21 Kas 2012 14:55 Son Güncelleme: 23 Kas 2018 14:24

"PEKİ GERÇEKTE ÖYLE Mİ, BU SAATTEN SONRA DARBE OLMAZ MI?"

Bugün yazarı Adem Yavuz Arslan, 12 Eylül darbesini gerçekleştiren Kenan Evren'in hakim karşısına çıkmasını değerlendirdi..

Her darbeci bir gün yargılanacaktır!

Gazze'ye yönelik İsrail saldırıları ve açlık grevi tartışmaları nedeniyle gündemin gerisine düştü ama Türkiye dün tarihi günlerinden birini yaşadı.

Geçmişi darbeler, cuntalar, muhtıralarla dolu bir ülkede ilk kez fiili bir darbe yargı konusu yapılıyor ve en önemlisi 94 yaşında olsanız bile hakim karşısına çıkarılıyorsunuz.
Sadece bu aşamaya gelmiş olmak bile tarihi öneme sahip. Tabii ki davanın eleştirilecek, eksik bulunan yönleri var.

Keşke çok önce yargılanabilselerdi. Keşke Kenan Evren ve Tahsin Şahinkaya mahkeme salonuna getirilebilseydi.

Ama unutmamak lazım ki sanıklar 90 yaşını aştılar ve doğal olarak bu yaştakilerin 'fiziksel birtakım sıkıntıları' olur.

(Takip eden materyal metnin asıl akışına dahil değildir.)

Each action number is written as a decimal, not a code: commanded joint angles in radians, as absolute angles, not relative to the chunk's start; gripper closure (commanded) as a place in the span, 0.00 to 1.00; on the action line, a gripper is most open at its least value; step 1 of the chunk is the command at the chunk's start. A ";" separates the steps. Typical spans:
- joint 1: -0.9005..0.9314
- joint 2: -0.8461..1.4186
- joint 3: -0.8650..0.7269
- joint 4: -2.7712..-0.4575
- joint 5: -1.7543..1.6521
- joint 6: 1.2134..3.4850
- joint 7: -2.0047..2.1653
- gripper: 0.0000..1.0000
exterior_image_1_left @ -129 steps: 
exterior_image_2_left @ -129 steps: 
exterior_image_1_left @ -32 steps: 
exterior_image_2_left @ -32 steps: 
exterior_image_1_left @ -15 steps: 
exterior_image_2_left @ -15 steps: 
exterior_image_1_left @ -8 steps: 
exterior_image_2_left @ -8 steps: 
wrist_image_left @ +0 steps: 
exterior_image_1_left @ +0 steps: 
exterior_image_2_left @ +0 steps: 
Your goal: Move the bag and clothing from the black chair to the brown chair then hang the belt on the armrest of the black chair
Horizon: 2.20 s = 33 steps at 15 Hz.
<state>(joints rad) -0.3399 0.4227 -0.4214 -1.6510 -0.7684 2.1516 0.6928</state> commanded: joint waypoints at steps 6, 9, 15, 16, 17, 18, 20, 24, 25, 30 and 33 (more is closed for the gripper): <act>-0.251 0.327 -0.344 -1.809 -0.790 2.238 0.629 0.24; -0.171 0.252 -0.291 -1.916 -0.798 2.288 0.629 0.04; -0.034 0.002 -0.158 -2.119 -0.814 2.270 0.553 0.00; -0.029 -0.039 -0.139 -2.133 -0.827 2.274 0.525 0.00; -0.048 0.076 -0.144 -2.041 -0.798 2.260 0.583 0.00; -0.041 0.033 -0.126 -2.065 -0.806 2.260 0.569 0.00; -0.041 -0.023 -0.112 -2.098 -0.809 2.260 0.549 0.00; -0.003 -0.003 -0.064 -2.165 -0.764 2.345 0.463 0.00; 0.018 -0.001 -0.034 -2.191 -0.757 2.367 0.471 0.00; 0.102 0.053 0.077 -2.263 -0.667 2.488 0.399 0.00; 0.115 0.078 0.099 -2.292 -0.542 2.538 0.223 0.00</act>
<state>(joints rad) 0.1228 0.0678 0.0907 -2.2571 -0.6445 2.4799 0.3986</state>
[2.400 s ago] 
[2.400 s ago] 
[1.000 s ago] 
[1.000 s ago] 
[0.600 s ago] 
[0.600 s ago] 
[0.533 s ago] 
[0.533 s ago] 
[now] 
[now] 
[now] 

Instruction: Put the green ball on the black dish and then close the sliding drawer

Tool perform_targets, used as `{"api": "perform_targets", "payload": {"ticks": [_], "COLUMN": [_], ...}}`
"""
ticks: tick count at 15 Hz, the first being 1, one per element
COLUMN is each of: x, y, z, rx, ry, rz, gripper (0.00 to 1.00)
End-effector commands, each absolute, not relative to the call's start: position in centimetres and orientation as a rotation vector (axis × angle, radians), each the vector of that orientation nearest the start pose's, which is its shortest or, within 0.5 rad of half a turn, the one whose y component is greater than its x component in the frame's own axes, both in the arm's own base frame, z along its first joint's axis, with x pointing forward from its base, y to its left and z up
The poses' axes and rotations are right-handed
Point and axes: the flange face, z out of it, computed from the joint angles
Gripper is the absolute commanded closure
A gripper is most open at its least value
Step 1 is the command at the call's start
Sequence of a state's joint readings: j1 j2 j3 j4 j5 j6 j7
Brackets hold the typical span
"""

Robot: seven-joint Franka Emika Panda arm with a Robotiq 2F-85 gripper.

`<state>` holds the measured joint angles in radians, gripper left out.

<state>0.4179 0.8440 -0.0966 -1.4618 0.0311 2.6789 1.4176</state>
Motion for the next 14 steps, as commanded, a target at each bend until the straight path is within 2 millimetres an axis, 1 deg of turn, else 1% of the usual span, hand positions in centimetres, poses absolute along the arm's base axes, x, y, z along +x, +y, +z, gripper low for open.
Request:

Ama şundan emin olmak lazım, eğer sanıkların salona getirilme imkanı olsaydı bu da yapılacaktı.
Ankara 12. Ağır Ceza Mahkemesi'ndeki 9. duruşmada sanıkların görüntülü kimlik tespitleri yapıldı.
Evren Ankara GATA, Şahinkaya ise İstanbul GATA'da idi.

Her ne kadar avukatların görüntünün beden dilini yansıtmadığı yönünde itirazları olsa da aslında ekrana yansıyan görüntü son derece açıktı.

Zaman zaman elleri titreyen sanıklar sık sık da sorulanları anlayabilmek için destek aldılar.
İddianameyi dinlediler ama anladılar mı orası pek anlaşılamadı.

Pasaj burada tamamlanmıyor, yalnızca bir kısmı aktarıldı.